Trigonometric Series and Proof by Induction

[Patel108]

Do you guys know of any websites or other free materials where I can learn this stuff? as in What is the sum of the infinite series 1 + sin x + (sin x)^2 etc......or prove that cos x + cos 3x + cos 5x + ......... + cos (2n-1)x = (sin 2nx) / 2 sin x ----- stuff like that

One more thing that I can't seem to figure out:

How does sin2x(2cos2x) = sin4x ? Thanks.

[dessskris]

Your textbook...?

Sum of such series can be found by finding the f(x) when x=1, 2, 3, 4, 5, 6, etc..

Then if you see such pattern, find the general formula and that's your answer. Or you may try to plot the data and find the equation of the function.

Are you asking help to prove that cos((2n-1)x) thing or not? Prove it by induction, right? If you want I can try to do it and if I can get the answer, I can scan my working and upload it here

sin(2x) * 2cos(2x) = sin(4x)

sin(2x) * 2cos(2x) = 2 * sin(2x) * cos(2x)

which is true...?

Remember the double angle rule?

sin(a+b) = sin(a) * cos(b) + cos(a) * sin(b)

And in that case, a=b=2x

[Patel108]

My textbook doesn't have this stuff at all.........
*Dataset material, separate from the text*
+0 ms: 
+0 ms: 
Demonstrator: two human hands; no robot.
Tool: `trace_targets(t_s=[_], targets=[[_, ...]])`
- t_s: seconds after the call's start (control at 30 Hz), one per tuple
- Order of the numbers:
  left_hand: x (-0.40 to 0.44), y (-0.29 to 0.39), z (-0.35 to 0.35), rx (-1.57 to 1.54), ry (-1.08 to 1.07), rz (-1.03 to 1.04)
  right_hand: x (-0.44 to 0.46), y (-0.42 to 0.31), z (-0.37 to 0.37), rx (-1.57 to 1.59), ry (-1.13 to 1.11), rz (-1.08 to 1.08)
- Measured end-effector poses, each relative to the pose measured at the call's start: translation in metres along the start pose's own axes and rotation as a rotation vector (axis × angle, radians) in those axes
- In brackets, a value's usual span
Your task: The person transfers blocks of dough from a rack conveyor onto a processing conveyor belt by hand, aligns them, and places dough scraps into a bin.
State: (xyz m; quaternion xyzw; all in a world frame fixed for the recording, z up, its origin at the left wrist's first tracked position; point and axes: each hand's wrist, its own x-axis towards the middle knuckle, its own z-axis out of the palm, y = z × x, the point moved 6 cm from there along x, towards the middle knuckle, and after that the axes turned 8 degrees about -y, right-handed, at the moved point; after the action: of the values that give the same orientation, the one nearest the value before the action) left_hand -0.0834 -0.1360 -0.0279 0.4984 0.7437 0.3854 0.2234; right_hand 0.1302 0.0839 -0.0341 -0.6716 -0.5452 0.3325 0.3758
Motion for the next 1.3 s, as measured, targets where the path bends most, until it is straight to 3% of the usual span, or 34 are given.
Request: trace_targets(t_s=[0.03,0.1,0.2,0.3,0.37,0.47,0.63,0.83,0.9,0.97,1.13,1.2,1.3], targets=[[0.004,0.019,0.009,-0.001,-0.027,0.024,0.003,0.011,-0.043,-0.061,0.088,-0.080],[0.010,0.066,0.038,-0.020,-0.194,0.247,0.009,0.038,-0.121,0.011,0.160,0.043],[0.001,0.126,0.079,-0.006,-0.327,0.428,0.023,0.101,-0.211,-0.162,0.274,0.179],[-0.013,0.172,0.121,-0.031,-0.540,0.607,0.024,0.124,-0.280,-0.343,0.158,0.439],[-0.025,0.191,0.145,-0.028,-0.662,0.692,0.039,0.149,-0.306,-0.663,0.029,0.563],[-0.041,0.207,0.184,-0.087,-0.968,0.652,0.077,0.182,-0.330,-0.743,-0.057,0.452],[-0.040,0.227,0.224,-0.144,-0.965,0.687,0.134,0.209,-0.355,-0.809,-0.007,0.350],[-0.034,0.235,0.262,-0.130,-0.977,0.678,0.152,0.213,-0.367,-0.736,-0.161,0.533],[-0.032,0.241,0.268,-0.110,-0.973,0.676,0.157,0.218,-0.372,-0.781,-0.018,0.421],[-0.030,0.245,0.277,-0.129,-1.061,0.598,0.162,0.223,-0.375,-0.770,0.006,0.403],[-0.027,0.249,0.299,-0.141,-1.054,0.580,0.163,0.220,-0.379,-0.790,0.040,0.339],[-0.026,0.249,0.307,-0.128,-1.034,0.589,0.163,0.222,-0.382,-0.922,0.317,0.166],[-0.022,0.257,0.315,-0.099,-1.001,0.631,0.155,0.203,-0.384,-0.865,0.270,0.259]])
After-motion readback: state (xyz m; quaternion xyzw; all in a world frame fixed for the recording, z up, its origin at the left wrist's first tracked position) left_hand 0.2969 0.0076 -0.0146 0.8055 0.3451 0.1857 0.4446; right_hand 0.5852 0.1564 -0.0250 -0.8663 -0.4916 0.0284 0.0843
No I am not asking for you to solve it, but if there are any other resources that show proof by induction using trigonometry. Although I do have another question (sorry if this seems so random).

How does 2*sin((2^k)x)*cos((2^k)x) = sin((2^(k+1))x) ?

[dessskris]

Woah really?

What textbook are you using? Ask your teacher to get another textbook and photocopy it for your class!

Hmm you may try google lah..or go to the Links section in this forum and see the Math links.

I got the proof for you below btw. And also the formula. My handwriting is ugly btw so if you can't read it please let me know.

[Patel108]

Thank you very much for the proofs!!!!!

Yeah, our class is using the Cambridge Mathematics for the IB Diploma Higher Level 1 Book by Hugh Neill and Douglas Quadling. Most of the stuff that she is teaching us (well actually she doesn't teach that much) is not found in our textbook in all. It's in the Higher Level 2 textbooks, so if we don't really understand anything, then we're screwed .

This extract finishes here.